Whereas in the for-loop delta3 is a vector, using the vectorized equation delta3 is a matrix.


Some of the computations in the for-loop do not depend on i and therefore should be lifted outside the loop. For example, sum2 looks like a constant:

sum2 = sparse.beta*(-float(sparse.rho)/rhoest + float(1.0 - sparse.rho) / (1.0 - rhoest) )

Here is a runnable example with an alternative implementation (alt) of your code (orig).

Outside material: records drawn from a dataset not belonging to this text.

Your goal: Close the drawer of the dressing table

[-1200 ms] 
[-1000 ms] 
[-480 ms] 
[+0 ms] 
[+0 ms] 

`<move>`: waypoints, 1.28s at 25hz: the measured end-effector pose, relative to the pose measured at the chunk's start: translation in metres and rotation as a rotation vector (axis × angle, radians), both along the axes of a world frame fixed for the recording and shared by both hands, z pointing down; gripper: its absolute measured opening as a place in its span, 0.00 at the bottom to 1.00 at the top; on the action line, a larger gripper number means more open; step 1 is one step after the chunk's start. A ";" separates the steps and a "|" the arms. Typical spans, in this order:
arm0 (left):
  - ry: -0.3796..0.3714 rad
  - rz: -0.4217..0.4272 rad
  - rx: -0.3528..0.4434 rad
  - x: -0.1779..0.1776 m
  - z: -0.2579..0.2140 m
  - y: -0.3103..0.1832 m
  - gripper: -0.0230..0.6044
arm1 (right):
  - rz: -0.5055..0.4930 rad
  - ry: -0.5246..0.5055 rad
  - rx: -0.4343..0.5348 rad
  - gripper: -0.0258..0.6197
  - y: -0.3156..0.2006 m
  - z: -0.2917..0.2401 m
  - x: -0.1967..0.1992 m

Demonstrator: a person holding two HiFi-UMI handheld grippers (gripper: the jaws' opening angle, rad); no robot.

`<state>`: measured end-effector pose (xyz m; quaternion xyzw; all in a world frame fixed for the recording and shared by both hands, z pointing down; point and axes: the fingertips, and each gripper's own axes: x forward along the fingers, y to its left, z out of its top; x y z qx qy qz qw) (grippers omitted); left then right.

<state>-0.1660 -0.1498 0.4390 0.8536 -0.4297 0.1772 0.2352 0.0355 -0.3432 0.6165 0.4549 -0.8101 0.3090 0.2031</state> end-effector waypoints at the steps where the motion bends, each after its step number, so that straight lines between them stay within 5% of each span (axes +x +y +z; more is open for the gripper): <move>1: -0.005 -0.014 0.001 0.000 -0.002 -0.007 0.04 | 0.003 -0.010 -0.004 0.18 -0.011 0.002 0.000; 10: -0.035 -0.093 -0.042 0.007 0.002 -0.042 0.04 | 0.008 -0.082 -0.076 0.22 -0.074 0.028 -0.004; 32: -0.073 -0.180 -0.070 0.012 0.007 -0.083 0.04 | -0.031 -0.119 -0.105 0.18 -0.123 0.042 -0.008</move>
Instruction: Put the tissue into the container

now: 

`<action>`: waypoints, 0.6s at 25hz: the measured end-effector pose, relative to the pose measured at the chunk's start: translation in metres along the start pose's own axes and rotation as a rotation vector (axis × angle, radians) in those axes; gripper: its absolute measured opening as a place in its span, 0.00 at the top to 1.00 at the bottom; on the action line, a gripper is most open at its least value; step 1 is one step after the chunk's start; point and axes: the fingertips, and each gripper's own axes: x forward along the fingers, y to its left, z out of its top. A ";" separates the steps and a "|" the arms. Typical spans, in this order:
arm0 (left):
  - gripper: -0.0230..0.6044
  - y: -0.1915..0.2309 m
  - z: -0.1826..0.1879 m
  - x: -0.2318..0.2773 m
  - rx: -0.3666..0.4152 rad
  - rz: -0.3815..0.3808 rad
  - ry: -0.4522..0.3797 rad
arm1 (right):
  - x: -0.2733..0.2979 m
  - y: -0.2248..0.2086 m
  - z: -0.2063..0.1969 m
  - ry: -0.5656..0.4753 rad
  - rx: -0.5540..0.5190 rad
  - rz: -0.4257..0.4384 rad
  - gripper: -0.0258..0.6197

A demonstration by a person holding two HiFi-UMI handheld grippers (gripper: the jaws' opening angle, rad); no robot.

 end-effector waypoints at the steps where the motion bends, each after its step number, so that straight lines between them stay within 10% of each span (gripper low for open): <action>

My timeit benchmark shows a 6.8x improvement in speed:

In [52]: %timeit orig()
1 loops, best of 3: 495 ms per loop

In [53]: %timeit alt()
10 loops, best of 3: 72.6 ms per loop

import numpy as np


class Bunch(object):
    """ http://code.activestate.com/recipes/52308 """
    def __init__(self, **kwds):
        self.__dict__.update(kwds)

m, n, p = 10 ** 4, 64, 25

sparse = Bunch(
    theta1=np.random.random((p, n)),
    theta2=np.random.random((n, p)),
    b1=np.random.random((p, 1)),
    b2=np.random.random((n, 1)),
)

x = np.random.random((m, n))
a3 = np.random.random((m, n))
a2 = np.random.random((m, p))
a1 = np.random.random((m, n))
sum2 = np.random.random((p, ))
sum2 = sum2[:, np.newaxis]

def orig():
    partial_j1 = np.zeros(sparse.theta1.shape)
    partial_j2 = np.zeros(sparse.theta2.shape)
    partial_b1 = np.zeros(sparse.b1.shape)
    partial_b2 = np.zeros(sparse.b2.shape)
    delta3t = (-(x - a3) * a3 * (1 - a3)).T
    for i in range(m):
        delta3 = delta3t[:, i:(i + 1)]
        sum1 = np.dot(sparse.theta2.T, delta3)
        delta2 = (sum1 + sum2) * a2[i:(i + 1), :].T * (1 - a2[i:(i + 1), :].T)
        partial_j1 += np.dot(delta2, a1[i:(i + 1), :])
        partial_j2 += np.dot(delta3, a2[i:(i + 1), :])
        partial_b1 += delta2
        partial_b2 += delta3
        # delta3: (64, 1)
        # sum1: (25, 1)
        # delta2: (25, 1)
        # a1[i:(i+1),:]: (1, 64)
        # partial_j1: (25, 64)
        # partial_j2: (64, 25)
        # partial_b1: (25, 1)
        # partial_b2: (64, 1)
        # a2[i:(i+1),:]: (1, 25)
    return partial_j1, partial_j2, partial_b1, partial_b2


def alt():
    delta3 = (-(x - a3) * a3 * (1 - a3)).T
    sum1 = np.dot(sparse.theta2.T, delta3)
    delta2 = (sum1 + sum2) * a2.T * (1 - a2.T)
    # delta3: (64, 10000)
    # sum1: (25, 10000)
    # delta2: (25, 10000)
    # a1: (10000, 64)
    # a2: (10000, 25)
    partial_j1 = np.dot(delta2, a1)
    partial_j2 = np.dot(delta3, a2)
    partial_b1 = delta2.sum(axis=1)
    partial_b2 = delta3.sum(axis=1)
    return partial_j1, partial_j2, partial_b1, partial_b2

answer = orig()
result = alt()
for a, r in zip(answer, result):
    try:
        assert np.allclose(np.squeeze(a), r)
    except AssertionError:
        print(a.shape)
        print(r.shape)
        raise

Tip: Notice that I left in the comments the shape of all the intermediate arrays. Knowing the shape of the arrays helped me understand what your code was doing. The shape of the arrays can help guide you toward the right NumPy functions to use. Or at least, paying attention to the shapes can help you know if an operation is sensible. For example, when you compute

np.dot(A, B)

and A.shape = (n, m) and B.shape = (m, p), then np.dot(A, B) will be an array of shape (n, p).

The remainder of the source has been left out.